Debating this the other night, my wife brought up the usual "But if you have nothing to hide, what do you care if the police want to look in your car, or if the government wanted to listen to my phone calls? Or if you have a bunch of money, you might be up to no good."
I can definitely understand that viewpoint, as I also have nothing to hide, but it's still maddening to me that anyone would be so willing to give up their constitutional protections so easily. Not to get all tinfoil hat paranoid, but I tried to explain that while we currently have nothing to hide, it could be a different state of affairs if we found ourselves living under a government we did not like, and instead of my wife discussing the latest gossip on the phone with her friend, she was instead saying how she thinks our government stinks. Then she's "detained." It's a dangerous slippery slope argument that can easily turn into what looks like paranoia, but there are a million tiny steps along the way to giving up our freedoms, and at some point you give up too much.

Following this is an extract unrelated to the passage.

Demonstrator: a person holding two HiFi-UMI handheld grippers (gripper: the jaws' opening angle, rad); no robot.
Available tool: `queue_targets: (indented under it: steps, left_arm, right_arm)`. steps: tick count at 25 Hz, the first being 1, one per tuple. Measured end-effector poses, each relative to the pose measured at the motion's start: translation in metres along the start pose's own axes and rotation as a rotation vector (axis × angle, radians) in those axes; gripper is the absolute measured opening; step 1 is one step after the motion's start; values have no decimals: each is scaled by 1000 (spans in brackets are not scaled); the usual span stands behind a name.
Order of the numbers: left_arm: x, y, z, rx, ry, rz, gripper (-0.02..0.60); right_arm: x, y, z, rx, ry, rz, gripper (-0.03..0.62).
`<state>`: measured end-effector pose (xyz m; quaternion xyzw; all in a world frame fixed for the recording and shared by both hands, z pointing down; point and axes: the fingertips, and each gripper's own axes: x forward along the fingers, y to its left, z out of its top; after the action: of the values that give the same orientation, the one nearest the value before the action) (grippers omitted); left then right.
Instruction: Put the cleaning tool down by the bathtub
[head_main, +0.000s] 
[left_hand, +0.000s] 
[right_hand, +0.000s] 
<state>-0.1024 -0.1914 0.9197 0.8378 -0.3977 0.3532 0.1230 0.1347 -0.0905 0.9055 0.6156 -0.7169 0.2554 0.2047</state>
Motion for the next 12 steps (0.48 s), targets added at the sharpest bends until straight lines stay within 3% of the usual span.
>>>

I mean, WTF, it's not that far off to see how people are routinely whisked away in Moscow or China if they have anything negative to say about government; have their property taken away, be put into "protective custody", and so on. Our country is amazing and nowhere near that state of affairs, so it's a ridiculous comparison, but I'd say that's due in large part to our culture and history of protecting our rights so dearly, and standing up to abuses.